In my fellowship I get a small snapshot of the outside world, and I am able to test new behaviors in an environment conducive to my personal growth. Then, the real test of my new behavior comes when I venture into the world outside the protected walls of my fellowship.
Once I heard a story about a man who was running late for church. Upon arriving at the church, he noticed everyone leaving. He got the attention of an elderly woman and asked if he had missed the sermon, to which she replied, “Sir, the sermon is just beginning.” So the man ran inside to hear what the pastor was saying, only to find the church entirely empty. The man came back outside, disgruntled, to find the little woman sitting at the bus stop. As he approached the woman, he stated, “I thought you said the sermon had just begun.” “Oh, but it has,” she replied. “The preacher said his piece and he is done with that. Now it is up to each of us to see how we can apply what we learned to our everyday lives. That is where the sermon really takes place.”
My program is a lot like the sermon. I go to meetings to learn. Then I apply what I have learned to my everyday life. That is where my program really lives—in my everyday life. What my program really does is allow me to see who and what I really am. This allows me to change the things I find objectionable. I make these changes with continued practice, with the help of people I have come to trust in the program, and most of all, with the help of God as I have come to understand Him. However, to make any changes, I must take action.
While I was active in my disease, I was not living life. I was, at best, existing. I took no action to make things better—for myself or for others. Since I have entered recovery, I have learned it is up to me to change me. I receive a great deal of help from those I meet in my program, but they are unable to fix my life. Only I can change me, through taking action. Even God is not able to change me if all I do is stay where I am, especially if my inertia is the result of being an addict. I have to take the necessary steps if I am to get anywhere.
I must participate in my recovery and in life. I must take action to apply the things I have learned in meetings, through reading and discussing the basic text of my fellowship, through talking with my sponsor, and by getting in touch with my conscience. For the most part I believe I know right from wrong, but some issues require more knowledge than I possess, or more wisdom than I am able to muster or exhibit. The program is there to help me with these things, yet it is up to me to take the necessary steps to better myself. The reward is nearly always worth more than the work involved. I can become involved in life; I can participate in the activities of living instead of plowing through the misery of dying the death of an addict.

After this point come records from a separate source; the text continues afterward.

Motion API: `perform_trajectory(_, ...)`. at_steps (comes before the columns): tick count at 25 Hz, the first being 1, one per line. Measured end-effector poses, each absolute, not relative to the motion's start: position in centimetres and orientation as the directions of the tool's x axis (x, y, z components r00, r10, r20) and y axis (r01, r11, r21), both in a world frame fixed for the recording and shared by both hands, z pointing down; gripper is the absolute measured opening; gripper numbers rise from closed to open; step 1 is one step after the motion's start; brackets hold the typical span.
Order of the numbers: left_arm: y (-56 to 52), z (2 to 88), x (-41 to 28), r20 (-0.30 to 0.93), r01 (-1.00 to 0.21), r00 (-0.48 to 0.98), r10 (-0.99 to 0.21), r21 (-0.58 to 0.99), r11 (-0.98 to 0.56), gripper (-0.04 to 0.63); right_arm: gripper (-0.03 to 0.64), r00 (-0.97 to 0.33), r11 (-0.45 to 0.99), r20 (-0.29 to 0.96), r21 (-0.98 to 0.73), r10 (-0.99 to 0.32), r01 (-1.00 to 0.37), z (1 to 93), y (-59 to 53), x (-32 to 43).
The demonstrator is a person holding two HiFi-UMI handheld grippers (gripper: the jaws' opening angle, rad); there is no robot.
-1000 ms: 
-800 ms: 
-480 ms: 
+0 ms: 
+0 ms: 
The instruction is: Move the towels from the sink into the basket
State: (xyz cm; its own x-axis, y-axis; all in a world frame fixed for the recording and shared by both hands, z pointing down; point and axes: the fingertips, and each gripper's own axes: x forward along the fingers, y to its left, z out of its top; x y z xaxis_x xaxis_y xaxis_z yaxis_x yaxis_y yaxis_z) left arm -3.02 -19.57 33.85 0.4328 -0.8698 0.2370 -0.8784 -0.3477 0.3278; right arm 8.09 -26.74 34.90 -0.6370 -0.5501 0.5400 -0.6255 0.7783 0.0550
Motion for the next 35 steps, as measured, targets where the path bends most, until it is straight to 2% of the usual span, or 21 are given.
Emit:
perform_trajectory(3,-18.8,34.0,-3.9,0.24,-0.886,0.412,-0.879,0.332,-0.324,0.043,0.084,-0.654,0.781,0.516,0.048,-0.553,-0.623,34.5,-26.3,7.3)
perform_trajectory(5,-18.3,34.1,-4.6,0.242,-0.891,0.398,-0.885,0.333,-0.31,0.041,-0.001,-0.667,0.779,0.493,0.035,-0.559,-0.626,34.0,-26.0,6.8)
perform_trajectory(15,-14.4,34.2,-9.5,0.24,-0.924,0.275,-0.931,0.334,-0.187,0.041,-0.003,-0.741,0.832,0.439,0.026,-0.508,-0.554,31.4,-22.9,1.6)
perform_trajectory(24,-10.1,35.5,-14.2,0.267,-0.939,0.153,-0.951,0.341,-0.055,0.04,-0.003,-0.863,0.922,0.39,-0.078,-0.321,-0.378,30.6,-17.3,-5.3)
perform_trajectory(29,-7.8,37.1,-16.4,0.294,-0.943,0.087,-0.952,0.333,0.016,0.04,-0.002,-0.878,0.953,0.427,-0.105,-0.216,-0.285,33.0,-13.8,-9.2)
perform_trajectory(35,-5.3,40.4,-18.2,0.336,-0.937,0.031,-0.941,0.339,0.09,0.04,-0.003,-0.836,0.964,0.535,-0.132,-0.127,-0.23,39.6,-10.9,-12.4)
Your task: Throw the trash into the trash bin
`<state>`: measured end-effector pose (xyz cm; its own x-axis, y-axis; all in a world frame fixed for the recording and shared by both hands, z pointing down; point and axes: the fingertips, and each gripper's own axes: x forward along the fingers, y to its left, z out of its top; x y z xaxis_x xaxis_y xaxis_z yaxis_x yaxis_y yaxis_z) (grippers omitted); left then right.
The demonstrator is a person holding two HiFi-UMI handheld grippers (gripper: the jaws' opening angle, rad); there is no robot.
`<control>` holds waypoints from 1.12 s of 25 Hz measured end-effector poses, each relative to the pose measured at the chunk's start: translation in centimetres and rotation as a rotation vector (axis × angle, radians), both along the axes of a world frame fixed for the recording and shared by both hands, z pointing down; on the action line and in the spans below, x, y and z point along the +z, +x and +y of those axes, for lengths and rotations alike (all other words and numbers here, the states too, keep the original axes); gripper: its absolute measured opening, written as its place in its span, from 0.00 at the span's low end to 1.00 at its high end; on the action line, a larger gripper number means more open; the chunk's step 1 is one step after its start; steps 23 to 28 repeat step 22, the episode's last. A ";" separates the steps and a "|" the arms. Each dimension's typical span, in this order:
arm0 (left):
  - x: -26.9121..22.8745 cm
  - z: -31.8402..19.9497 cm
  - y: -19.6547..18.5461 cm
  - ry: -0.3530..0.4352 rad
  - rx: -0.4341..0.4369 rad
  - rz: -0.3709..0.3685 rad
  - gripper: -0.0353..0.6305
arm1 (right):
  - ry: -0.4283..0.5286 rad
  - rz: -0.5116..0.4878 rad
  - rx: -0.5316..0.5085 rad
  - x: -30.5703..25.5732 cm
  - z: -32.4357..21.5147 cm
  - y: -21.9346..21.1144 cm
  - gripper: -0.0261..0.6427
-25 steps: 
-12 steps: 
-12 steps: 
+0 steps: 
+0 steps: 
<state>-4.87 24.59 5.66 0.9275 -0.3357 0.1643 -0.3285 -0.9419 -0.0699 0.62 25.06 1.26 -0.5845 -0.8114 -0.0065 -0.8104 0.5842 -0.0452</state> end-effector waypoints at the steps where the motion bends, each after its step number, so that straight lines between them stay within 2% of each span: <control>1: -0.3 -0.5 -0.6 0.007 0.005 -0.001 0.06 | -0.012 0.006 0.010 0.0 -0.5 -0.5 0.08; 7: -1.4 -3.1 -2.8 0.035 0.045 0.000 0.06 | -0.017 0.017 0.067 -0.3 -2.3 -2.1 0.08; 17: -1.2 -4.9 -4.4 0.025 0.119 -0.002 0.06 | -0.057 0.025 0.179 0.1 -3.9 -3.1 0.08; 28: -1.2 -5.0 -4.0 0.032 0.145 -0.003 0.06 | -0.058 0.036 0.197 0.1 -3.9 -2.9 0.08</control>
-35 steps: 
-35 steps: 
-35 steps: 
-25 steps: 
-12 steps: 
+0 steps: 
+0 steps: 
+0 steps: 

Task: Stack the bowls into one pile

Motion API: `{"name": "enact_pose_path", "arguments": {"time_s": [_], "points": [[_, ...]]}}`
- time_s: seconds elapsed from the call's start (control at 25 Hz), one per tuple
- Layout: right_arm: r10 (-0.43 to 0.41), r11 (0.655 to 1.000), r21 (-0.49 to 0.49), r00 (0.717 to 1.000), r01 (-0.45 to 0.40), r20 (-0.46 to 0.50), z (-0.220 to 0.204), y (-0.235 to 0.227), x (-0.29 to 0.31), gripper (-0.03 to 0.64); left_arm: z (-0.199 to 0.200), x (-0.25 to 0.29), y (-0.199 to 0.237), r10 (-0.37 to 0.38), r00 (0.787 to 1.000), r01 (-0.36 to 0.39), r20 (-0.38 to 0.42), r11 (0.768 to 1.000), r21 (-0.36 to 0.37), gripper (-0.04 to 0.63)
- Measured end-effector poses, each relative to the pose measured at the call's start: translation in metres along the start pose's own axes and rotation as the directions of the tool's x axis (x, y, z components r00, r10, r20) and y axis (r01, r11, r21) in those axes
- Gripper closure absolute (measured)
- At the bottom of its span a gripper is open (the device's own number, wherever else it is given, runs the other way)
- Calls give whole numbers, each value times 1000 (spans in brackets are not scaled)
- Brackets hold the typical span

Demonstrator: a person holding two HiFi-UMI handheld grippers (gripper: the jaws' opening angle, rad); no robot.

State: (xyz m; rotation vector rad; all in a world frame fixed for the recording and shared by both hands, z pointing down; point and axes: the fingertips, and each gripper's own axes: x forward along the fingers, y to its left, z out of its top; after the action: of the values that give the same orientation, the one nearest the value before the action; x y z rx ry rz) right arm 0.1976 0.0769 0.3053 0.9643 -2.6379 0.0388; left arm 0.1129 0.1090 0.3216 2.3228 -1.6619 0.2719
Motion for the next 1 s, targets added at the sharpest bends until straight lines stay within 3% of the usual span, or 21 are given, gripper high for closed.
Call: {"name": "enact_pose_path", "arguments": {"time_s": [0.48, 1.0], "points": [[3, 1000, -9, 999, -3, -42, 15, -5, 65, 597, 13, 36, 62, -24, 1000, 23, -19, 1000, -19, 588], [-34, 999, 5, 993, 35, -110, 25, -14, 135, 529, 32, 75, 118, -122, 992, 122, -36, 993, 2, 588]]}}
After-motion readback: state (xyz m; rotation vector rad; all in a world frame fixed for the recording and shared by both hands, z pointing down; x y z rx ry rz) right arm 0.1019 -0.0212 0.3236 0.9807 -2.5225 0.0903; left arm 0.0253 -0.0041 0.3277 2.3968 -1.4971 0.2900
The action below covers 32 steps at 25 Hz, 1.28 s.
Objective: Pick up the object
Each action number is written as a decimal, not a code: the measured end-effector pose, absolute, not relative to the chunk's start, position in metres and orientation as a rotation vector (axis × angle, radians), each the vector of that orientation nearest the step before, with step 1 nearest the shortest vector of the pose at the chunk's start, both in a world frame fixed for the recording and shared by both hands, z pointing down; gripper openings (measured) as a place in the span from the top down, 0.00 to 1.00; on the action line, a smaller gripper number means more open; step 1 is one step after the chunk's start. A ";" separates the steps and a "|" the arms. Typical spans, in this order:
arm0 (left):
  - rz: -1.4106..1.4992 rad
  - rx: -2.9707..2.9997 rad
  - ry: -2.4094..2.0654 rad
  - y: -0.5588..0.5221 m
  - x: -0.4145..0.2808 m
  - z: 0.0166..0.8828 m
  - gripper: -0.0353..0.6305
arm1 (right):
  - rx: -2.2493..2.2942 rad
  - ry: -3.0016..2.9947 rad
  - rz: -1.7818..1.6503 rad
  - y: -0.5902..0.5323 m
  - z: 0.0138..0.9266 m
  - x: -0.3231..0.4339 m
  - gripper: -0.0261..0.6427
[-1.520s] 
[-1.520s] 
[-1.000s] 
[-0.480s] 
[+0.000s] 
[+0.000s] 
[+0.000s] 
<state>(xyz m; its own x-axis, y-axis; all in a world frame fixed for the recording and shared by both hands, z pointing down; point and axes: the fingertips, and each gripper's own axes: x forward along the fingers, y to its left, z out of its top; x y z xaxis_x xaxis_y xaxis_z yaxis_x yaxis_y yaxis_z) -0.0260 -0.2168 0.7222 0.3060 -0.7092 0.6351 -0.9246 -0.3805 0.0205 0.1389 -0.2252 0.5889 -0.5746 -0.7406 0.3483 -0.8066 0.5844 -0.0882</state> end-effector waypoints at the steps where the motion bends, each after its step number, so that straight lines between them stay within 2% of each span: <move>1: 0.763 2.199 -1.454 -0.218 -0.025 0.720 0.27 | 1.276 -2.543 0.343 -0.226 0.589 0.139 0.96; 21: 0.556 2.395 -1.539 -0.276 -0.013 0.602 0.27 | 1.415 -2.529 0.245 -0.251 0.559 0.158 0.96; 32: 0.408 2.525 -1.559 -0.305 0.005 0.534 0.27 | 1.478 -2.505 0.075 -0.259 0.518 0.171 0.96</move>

Life is really one big, long process. It is made up of many smaller processes, but life is still a process. Once I begin to live my recovery, it becomes my mission to determine how much I want to participate in the process. I can be part of the action, or I can sit in the stands and watch. Neither is more important in and of itself, but I need to determine which makes me happy—or happier. If I simply “don’t use, and go to meetings,” that is what I will get out of the program: I’ll simply be abstinent at a meeting. However, if I want to experience all the opportunity life has to offer, I need to take more action.
When I met my first sponsor I was just four days out of rehab, but I knew I wanted something he had. He was happy. That was all I noticed at first, although I came to learn that he had much more than just happiness. I decided I wanted all that he had to offer. He was “happy, joyous, and free,” as is said in the fellowship. He had serenity, courage, and wisdom. I jokingly told him I was going to steal everything he had so I could use it myself. He told me that I could not steal that which was freely given. He wanted to share what he had with others if they were willing to do their part. If I was willing to participate in my own growth, he was willing to give me everything he had. What he had was all the knowledge he had gained in his ninety-plus years of life, most of which had been spent in recovery. He told me that all I had to do to get what he had was to do what he did to get it. A good friend of mine likes to say, “This is not Triple-A; nobody’s going to tow you through it.” I have found this to be true. The more I participate, the more I grow. The more I grow, the more I want to participate. Recovery is the opposite of the downward spiral I used to live in, and it is very exciting.
The most important thing I have discovered about taking part in my recovery is that I can be as normal as anybody. Whether someone is in the program, drinks socially, or simply chooses not to drink, they are no more normal than I am, and I am no less normal than they are. That is the gift of my recovery, and it can be your gift as well, but only if you work for what you want.
My plan to become normal, insofar as I had a plan, was inspired by my first sponsor. He taught me so much, and I know I can never repay him directly. Instead, as the program teaches, I choose to “pay it forward,” to help others in the same way he helped me. It is what he would have wanted me to do.
“Take what you can use, and leave the rest behind”; that’s what members of my fellowship say. However, I suspect that there is very little that I will ever want to leave behind. My first sponsor taught me so much, as have others in my recovery. I’ve come to refer to this process as “improvement.” We can all choose to improve our lives, and you can choose to improve yours.